Estaba vestida con la misma ropa deslucida de la mañana: un suéter de cuello volcado y un blue jean demasiado estrecho. Camargo le indicó una silla al otro lado del escritorio y volvió la mirada hacia los televisores.

– Un momento -dijo. Quiero ver esto.

Las pantallas exhibían la imagen fija de Shoko Asahara, el profeta ciego de la secta Verdad Suprema que en 1995 había envenenado con gas el subterráneo de Tokio. Era una imagen insoportable, sin sonido.

– Mitchum -siguió Camargo-. Te he llamado por lo que has escrito sobre Mitchum.

– ¿Pasa algo? -se protegió la chica-. Trabajé una barbaridad. Verifiqué dato por dato.

– No todos. Mitchum no leía a los valentinianos. Era Laughton.

– ¿Charles Laughton?

Al decirlo, se le subió la sangre a la cara.

– El director de la película. En esa época, los actores podían improvisar muy poco durante la filmación. 1955. No tenés la más pálida idea de lo que era Hollywood en esos tiempos.

– Me confundí, entonces -admitió la chica. Pero no se disculpó.

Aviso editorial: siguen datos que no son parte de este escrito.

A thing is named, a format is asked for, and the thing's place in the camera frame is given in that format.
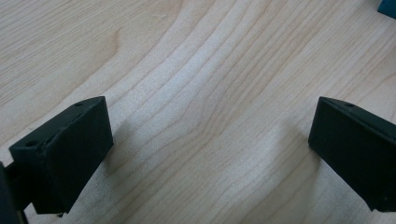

– Tu nombre, Reina, ¿de dónde sale?

– De mi abuela materna. Era brasileña. Se llamaba Regina Maria da Gloria. A mí casi me ponen Reina Isabel. Se contuvieron justo a tiempo.

– ¿Creés de verdad que Jesús tenía un hermano gemelo?

– Cómo voy a saberlo. No sé. Todo es posible. Apenas sé quiénes eran los valentinianos. Leí mal, ya le dije.

– Tengo que cortar esos párrafos, Reina. El diario nunca publica necrologías tan largas.

– ¿Por qué esos párrafos, justamente? Son lo mejor del artículo. Si quiere, los corrijo y digo que la idea era de Laughton.

– No. Hoy es un día difícil. No le llamé para discutir.